Chief Executive Officer (CEO) IESR Fabby Tumiwa menjelaskan ada sejumlah faktor yang bisa menyebabkan terjadinya pemadaman listrik ini. Oleh karena itu, ia mendorong pemerintah untuk melakukan penyelidikan secara menyeluruh demi mengungkap penyebab pasti dari gangguan pasokan yang terjadi sehingga hal seperti ini bisa dicegah di kemudian hari.

“Ada sejumlah faktor yang menjadi faktor penyebab pemadaman listrik, antara lain minimnya cadangan daya, gangguan pasokan bahan bakar, jadwal perawatan pembangkit yang tidak sinkron, hingga gangguan transmisi. Investigasi menyeluruh bisa menjawab pemicu dan penyebab utama pemadaman,” kata Fabby.

Peristiwa ini menurutnya perlu dijadikan sebagai momentum untuk melakukan evaluasi dan perbaikan terhadap ketahanan sistem kelistrikan nasional, di tengah meningkatnya kebutuhan listrik akibat perkembangan industri hingga elektrifikasi kendaraan.

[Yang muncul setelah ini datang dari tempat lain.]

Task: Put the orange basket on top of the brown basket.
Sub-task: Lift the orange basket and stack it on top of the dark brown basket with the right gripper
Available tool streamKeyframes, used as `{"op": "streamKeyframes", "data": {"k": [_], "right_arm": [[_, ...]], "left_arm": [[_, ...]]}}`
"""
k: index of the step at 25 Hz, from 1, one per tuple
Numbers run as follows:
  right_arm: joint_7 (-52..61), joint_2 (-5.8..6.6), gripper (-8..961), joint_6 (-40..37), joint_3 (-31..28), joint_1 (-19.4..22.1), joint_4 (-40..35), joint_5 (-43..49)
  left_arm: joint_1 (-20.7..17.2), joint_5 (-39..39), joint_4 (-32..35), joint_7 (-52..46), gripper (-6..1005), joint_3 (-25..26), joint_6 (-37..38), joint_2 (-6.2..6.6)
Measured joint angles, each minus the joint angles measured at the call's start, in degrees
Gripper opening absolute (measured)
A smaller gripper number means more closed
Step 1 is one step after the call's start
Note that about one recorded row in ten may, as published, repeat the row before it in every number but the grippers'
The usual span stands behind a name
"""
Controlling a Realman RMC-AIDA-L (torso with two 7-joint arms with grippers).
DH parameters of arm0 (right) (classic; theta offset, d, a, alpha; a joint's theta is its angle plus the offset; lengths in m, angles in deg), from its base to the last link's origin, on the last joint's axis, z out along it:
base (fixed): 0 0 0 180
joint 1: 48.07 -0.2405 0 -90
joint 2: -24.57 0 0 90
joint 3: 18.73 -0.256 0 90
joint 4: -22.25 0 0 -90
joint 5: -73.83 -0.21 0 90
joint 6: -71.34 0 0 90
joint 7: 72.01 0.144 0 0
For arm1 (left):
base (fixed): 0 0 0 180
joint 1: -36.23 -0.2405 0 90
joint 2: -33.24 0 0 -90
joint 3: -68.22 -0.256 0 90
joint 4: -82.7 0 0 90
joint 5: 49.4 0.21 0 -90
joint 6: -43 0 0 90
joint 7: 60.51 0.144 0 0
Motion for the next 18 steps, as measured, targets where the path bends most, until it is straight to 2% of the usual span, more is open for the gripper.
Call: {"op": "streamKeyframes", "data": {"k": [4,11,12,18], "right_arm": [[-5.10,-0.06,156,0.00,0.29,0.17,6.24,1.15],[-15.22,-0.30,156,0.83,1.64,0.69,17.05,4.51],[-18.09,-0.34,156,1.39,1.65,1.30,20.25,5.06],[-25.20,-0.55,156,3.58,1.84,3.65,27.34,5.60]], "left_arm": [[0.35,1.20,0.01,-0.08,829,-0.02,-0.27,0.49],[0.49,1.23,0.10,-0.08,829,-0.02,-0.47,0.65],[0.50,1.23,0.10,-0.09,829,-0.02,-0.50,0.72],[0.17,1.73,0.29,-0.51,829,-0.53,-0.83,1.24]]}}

“Jika sejumlah informasi yang beredar bahwa adanya gangguan pasokan batu bara yang membuat PLTU harus menurunkan kapasitas pembangkitannya adalah benar, ini menunjukkan bahwa ketergantungan pada sistem kelistrikan yang didominasi oleh batu bara dan sistem listrik yang terpusat merupakan ancaman keamanan pasokan energi,” sambungnya.

Menteri Energi dan Sumber Daya Mineral (ESDM) Bahlil Lahadalia sebelumnya juga telah membantah bahwa pemadaman yang terjadi ini dikarenakan akibat kurangnya pasokan bahan bakar di sejumlah pembangkit. Pihak pemerintah melalui Kementerian ESDM sudah berkoordinasi dengan PLN untuk mengambil langkah mitigasi.

“Total kebutuhan batu bara PLN itu 154 juta. Dari 154 juta itu Dirjen Minerba sudah memberikan penugasan kepada perusahaan-perusahaan batu bara nasional itu sebesar 180 sampai 190 juta yang sudah dikontrakkan 134 juta ton, artinya tinggal sekitar 18 juta kan? Di mananya ada kekurangan,” ucap Bahlil, Jumat (19/06/2026).